→ **Brief**: From the data below, give the number of lines holding the word "document", with nothing else added.

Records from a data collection

#####

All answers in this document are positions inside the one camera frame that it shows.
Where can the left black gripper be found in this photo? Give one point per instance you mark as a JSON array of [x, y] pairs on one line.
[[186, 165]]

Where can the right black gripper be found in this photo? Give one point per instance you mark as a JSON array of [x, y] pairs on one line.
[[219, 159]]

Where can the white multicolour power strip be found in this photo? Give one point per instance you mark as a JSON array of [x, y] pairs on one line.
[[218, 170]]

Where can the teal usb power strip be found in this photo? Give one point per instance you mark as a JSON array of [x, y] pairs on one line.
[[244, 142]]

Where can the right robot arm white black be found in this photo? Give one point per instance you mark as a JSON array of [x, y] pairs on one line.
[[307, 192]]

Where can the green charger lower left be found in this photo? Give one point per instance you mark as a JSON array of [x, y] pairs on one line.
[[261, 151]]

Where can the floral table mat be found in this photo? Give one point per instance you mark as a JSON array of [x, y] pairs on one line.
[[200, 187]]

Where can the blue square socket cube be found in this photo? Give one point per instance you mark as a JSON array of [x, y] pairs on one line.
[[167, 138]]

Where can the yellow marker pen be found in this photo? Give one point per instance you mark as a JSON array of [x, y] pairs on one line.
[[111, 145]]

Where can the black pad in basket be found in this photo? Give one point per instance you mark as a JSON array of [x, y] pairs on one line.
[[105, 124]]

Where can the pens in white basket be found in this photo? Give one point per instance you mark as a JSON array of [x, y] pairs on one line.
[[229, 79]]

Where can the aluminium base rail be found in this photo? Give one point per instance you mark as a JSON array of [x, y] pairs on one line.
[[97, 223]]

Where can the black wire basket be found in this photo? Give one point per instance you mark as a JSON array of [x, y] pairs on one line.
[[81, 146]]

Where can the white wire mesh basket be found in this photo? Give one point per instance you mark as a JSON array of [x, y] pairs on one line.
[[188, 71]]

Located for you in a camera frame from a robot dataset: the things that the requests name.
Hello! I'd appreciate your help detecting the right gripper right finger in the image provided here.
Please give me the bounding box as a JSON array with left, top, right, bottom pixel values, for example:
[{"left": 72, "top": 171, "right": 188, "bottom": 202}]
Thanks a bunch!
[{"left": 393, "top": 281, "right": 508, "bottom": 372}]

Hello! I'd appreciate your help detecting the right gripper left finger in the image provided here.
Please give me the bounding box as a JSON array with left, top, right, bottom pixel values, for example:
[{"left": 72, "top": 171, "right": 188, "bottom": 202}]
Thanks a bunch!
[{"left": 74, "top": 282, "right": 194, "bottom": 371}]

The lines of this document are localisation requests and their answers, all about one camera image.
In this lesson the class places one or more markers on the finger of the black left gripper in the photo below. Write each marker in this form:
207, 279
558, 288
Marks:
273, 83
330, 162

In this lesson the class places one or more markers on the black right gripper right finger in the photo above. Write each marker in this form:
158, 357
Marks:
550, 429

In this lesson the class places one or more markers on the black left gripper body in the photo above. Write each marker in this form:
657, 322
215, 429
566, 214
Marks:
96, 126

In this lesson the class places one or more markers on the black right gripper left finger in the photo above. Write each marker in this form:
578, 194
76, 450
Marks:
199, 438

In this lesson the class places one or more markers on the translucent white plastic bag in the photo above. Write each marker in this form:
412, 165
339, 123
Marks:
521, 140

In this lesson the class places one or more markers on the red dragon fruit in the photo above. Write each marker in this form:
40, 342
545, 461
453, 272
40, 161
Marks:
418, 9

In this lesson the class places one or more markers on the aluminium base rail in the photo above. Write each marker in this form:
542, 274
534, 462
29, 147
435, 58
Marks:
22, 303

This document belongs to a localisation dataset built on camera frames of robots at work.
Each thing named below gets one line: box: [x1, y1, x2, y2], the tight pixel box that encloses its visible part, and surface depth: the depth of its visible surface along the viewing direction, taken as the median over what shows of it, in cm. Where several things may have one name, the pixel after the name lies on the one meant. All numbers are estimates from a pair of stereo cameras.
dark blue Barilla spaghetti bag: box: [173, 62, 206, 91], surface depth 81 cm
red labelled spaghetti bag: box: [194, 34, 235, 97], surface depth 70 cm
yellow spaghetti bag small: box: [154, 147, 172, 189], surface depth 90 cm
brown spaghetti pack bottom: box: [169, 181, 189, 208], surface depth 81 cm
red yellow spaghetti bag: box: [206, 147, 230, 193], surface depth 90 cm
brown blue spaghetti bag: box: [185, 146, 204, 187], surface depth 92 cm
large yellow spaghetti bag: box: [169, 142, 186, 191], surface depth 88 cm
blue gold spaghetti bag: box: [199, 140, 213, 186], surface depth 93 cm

#####

→ **Exercise solution**: 3